# Introduction to Pyro¶

Probability is the mathematics of reasoning under uncertainty, much as calculus is the mathematics for reasoning about rates of change. It provides a unifying theoretical framework for understanding much of modern machine learning and AI: models built in the language of probability can capture complex reasoning, know what they do not know, and uncover structure in data without supervision.

Specifying probabilistic models directly can be cumbersome and implementing them can be very error-prone. Probabilistic programming languages (PPLs) solve these problems by marrying probability with the representational power of programming languages. A probabilistic program is a mix of ordinary deterministic computation and randomly sampled values representing a *generative process* for data.

By observing the outcome of a probabilistic program, we can describe an *inference* problem, roughly translated as: “what must be true if this random choice had a certain observed value?” PPLs explicitly enforce a separation of concerns already implicit in the mathematics of probability between the specification of a model, a query to be answered, and an algorithm for computing the answer.

Pyro is a probabilistic programming language built on Python and PyTorch. Pyro programs are just Python programs, while its main inference technology is *stochastic variational inference*, which converts abstract probabilistic computations into concrete optimization problems solved with stochastic gradient descent in PyTorch, making probabilistic methods applicable to previously intractable model and dataset sizes.

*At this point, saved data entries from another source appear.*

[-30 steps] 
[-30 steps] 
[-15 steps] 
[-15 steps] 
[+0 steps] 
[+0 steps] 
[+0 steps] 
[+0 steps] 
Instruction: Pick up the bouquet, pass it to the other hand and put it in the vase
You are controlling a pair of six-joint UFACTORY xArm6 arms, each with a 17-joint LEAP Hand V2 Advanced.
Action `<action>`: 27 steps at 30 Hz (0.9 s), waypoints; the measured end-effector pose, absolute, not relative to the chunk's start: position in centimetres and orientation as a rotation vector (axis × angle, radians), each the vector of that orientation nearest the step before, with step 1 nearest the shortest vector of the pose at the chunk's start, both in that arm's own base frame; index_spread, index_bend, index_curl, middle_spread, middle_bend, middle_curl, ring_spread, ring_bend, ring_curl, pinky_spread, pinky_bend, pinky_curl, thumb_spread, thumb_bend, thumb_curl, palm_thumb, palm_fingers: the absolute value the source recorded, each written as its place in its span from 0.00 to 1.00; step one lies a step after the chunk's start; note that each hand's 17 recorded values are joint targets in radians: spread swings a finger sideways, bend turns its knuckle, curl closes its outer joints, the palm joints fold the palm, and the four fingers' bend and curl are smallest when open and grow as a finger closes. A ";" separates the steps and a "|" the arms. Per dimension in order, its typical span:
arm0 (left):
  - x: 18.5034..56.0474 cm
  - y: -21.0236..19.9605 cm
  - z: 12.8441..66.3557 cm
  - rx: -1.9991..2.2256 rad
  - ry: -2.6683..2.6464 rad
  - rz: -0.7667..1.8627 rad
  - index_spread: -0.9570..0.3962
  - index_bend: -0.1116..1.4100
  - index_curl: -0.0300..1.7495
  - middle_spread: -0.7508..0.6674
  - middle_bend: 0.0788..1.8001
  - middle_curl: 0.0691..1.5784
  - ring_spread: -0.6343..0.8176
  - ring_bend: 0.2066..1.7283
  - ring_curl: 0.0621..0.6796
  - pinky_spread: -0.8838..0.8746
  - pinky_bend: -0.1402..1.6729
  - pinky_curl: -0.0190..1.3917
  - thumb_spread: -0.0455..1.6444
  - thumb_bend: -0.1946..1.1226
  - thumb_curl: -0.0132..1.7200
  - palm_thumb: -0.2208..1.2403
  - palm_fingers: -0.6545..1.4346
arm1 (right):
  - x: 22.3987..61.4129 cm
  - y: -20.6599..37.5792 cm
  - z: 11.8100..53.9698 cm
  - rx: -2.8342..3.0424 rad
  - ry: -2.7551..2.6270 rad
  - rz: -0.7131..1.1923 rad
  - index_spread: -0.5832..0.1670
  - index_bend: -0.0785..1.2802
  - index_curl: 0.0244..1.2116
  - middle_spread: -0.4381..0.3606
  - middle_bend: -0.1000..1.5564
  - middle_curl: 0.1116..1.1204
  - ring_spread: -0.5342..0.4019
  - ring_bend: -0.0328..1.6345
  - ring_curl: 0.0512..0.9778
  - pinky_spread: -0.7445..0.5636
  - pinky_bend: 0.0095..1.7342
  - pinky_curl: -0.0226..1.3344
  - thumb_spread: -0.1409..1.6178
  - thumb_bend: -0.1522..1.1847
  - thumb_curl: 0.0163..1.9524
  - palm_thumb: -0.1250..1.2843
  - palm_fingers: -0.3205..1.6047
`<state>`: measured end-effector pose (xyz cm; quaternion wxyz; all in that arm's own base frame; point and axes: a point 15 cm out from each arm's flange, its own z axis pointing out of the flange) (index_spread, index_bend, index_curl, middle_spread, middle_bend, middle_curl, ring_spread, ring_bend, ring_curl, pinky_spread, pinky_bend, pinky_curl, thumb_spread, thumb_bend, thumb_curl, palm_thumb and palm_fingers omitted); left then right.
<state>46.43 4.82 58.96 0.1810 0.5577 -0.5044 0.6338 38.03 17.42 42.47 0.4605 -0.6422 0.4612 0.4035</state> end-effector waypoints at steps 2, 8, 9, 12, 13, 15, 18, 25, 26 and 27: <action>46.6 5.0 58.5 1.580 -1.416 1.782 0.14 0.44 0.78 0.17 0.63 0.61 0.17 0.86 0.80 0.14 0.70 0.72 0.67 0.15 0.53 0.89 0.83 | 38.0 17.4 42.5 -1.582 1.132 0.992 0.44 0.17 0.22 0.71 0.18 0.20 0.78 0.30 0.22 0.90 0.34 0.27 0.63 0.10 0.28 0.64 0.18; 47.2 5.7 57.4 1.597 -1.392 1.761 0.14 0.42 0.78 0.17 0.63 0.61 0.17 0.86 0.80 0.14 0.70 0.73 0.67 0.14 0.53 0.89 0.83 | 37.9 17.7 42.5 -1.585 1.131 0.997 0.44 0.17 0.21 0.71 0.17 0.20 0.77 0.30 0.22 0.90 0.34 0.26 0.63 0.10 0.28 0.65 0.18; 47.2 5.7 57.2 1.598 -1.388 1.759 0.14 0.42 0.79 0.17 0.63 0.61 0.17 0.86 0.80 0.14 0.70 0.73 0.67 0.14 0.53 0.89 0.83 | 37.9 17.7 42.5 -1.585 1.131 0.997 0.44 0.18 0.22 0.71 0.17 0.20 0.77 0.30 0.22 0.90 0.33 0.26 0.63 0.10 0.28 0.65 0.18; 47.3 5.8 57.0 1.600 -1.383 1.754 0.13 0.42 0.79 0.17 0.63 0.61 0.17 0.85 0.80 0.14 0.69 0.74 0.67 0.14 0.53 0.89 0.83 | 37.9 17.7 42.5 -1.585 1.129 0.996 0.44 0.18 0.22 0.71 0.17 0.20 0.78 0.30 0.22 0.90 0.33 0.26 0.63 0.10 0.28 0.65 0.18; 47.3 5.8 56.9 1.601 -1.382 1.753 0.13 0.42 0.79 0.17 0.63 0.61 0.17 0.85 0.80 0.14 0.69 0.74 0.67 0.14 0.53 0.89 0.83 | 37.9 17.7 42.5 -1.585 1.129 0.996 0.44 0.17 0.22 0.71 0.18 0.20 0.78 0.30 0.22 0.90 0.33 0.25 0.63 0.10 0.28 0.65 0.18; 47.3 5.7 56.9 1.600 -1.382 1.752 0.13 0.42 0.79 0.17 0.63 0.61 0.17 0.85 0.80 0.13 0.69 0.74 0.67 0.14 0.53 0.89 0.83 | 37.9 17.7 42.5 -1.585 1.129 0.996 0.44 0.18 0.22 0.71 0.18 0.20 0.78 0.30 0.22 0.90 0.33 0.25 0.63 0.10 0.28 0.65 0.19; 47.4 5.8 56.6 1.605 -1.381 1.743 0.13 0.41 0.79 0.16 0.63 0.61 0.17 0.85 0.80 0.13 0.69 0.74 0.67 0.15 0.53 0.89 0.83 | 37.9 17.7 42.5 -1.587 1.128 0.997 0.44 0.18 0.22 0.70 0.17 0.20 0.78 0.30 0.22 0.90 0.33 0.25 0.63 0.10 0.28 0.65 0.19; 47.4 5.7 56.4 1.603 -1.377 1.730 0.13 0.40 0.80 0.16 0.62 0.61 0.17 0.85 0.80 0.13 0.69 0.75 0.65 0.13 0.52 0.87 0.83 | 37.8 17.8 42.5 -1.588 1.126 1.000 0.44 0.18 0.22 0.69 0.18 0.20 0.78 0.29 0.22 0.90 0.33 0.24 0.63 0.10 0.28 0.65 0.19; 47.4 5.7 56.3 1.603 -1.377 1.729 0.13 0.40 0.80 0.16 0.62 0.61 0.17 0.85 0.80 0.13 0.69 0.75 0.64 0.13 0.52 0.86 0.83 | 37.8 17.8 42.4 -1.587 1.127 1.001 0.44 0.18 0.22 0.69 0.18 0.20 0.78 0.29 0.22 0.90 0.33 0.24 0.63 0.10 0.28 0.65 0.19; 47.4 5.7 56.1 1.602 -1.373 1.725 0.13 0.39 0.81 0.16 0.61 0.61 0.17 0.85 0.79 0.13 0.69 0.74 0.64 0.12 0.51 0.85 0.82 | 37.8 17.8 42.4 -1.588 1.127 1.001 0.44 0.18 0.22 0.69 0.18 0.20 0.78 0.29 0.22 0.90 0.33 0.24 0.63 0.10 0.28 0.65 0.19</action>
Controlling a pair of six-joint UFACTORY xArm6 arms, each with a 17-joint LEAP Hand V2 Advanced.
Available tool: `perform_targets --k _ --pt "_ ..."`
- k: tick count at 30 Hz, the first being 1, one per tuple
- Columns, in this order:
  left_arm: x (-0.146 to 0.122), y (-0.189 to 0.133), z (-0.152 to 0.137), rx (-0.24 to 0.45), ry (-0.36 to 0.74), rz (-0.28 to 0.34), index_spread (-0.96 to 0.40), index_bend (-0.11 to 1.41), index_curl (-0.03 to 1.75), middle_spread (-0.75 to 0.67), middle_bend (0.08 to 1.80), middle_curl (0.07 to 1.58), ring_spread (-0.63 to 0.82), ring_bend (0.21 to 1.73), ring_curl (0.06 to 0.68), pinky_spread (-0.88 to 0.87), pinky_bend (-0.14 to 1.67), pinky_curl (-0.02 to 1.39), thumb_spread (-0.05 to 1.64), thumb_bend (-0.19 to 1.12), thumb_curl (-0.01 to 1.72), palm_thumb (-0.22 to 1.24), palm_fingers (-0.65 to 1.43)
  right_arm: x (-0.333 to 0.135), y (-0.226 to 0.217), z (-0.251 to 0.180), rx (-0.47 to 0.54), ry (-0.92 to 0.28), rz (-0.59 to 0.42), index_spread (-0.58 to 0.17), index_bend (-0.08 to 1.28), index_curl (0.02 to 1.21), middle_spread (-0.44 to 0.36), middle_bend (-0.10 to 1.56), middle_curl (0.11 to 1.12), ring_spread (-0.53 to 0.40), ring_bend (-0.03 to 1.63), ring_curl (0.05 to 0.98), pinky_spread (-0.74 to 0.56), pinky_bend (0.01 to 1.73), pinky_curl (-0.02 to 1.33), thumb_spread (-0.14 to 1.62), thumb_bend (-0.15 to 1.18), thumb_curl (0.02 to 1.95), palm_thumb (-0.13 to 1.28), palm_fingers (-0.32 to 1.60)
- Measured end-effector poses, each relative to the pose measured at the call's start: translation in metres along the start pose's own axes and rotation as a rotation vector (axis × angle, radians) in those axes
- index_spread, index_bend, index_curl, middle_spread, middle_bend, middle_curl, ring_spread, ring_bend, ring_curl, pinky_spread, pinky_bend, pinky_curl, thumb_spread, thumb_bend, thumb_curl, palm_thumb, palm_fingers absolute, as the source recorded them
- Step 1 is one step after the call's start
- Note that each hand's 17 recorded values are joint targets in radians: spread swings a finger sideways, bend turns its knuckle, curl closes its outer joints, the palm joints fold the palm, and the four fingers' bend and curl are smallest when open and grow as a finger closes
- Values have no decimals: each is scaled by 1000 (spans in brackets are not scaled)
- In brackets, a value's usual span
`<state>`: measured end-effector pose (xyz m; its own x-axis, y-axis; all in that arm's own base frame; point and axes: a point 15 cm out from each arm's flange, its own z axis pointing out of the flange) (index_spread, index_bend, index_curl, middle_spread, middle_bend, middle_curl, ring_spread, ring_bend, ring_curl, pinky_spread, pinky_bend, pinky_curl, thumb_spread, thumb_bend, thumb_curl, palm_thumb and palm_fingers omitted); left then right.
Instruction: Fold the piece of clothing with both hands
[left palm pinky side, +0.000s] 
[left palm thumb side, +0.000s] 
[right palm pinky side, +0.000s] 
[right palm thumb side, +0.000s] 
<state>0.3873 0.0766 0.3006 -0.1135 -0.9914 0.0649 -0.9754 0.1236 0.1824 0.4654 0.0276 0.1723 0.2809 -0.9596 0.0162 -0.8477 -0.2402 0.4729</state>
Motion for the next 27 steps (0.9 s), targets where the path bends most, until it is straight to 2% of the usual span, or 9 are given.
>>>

In this tutorial, we take a brief, opinionated tour of the basic concepts of probabilistic machine learning and probabilistic programming with Pyro. We do so via an example data analysis problem involving linear regression, one of the most common and basic tasks in machine learning. We will see how to use Pyro’s modeling language and inference algorithms to incorporate uncertainty into estimates of regression coefficients.

## Outline¶

## Setup¶

Let’s begin by importing the modules we’ll need.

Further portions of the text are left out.